→ **BRIEF**: Reproduce exactly the opening lines of the listing, stopping after the line that contains "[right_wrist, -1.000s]" and including it.

Start of Block

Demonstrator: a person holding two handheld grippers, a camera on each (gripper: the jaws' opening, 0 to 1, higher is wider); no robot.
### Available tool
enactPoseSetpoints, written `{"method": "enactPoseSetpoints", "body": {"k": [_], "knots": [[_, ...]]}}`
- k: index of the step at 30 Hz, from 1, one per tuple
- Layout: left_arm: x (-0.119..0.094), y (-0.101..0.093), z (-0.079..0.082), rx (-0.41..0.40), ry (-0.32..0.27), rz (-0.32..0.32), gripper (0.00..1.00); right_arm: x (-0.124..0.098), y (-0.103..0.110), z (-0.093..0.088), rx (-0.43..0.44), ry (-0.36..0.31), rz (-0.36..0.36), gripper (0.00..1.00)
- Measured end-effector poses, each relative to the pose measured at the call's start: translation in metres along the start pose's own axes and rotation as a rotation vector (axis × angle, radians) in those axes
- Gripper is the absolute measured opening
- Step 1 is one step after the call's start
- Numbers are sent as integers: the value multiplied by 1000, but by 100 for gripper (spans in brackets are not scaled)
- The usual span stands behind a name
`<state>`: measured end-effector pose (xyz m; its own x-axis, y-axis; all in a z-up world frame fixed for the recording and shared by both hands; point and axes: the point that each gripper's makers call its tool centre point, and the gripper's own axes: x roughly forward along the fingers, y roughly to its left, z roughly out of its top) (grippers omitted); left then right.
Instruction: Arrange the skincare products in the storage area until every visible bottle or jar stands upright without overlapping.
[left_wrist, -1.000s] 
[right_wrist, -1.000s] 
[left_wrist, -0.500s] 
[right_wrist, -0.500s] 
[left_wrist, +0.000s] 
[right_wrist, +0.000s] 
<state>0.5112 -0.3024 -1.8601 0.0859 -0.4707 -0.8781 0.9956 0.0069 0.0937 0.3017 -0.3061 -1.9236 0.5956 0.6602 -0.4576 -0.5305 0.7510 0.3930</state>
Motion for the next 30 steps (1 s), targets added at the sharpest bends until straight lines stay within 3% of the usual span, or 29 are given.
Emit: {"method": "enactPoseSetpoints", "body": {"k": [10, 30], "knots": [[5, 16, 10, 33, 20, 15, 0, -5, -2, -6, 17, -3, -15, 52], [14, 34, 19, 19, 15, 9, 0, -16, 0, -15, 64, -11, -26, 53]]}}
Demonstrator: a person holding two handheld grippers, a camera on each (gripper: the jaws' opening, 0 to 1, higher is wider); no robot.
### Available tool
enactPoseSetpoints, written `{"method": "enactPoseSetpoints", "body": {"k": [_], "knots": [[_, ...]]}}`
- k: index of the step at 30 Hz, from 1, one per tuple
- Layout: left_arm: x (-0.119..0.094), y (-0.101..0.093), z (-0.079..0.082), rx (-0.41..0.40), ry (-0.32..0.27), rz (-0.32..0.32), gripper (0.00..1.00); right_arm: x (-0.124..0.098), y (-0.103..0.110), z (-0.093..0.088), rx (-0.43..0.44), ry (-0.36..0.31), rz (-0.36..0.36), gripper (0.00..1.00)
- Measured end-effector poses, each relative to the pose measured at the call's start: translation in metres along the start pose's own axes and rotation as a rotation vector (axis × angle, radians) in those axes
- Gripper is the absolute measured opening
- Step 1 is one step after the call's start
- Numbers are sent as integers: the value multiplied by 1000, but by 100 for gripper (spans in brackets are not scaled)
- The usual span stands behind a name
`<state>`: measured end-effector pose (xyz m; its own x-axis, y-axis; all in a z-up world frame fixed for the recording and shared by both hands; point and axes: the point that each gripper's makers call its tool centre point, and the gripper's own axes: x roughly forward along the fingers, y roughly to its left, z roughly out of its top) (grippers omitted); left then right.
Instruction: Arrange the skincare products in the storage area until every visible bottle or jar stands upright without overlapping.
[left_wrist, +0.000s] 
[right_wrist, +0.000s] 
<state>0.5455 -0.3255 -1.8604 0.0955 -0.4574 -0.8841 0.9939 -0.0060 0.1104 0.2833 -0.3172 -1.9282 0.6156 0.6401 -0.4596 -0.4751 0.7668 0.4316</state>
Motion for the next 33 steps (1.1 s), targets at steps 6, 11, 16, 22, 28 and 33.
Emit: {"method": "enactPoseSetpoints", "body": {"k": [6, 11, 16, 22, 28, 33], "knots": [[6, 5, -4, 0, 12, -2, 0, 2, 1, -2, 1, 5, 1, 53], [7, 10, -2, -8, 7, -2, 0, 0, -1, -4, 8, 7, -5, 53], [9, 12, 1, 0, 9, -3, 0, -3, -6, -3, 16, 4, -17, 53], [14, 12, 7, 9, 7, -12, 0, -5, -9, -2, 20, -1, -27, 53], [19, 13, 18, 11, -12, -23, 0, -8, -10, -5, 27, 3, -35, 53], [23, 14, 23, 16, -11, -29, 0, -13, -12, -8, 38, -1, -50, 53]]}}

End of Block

→ **RESPONSE TO THE TASK**:
Demonstrator: a person holding two handheld grippers, a camera on each (gripper: the jaws' opening, 0 to 1, higher is wider); no robot.
### Available tool
enactPoseSetpoints, written `{"method": "enactPoseSetpoints", "body": {"k": [_], "knots": [[_, ...]]}}`
- k: index of the step at 30 Hz, from 1, one per tuple
- Layout: left_arm: x (-0.119..0.094), y (-0.101..0.093), z (-0.079..0.082), rx (-0.41..0.40), ry (-0.32..0.27), rz (-0.32..0.32), gripper (0.00..1.00); right_arm: x (-0.124..0.098), y (-0.103..0.110), z (-0.093..0.088), rx (-0.43..0.44), ry (-0.36..0.31), rz (-0.36..0.36), gripper (0.00..1.00)
- Measured end-effector poses, each relative to the pose measured at the call's start: translation in metres along the start pose's own axes and rotation as a rotation vector (axis × angle, radians) in those axes
- Gripper is the absolute measured opening
- Step 1 is one step after the call's start
- Numbers are sent as integers: the value multiplied by 1000, but by 100 for gripper (spans in brackets are not scaled)
- The usual span stands behind a name
`<state>`: measured end-effector pose (xyz m; its own x-axis, y-axis; all in a z-up world frame fixed for the recording and shared by both hands; point and axes: the point that each gripper's makers call its tool centre point, and the gripper's own axes: x roughly forward along the fingers, y roughly to its left, z roughly out of its top) (grippers omitted); left then right.
Instruction: Arrange the skincare products in the storage area until every visible bottle or jar stands upright without overlapping.
[left_wrist, -1.000s] 
[right_wrist, -1.000s] 

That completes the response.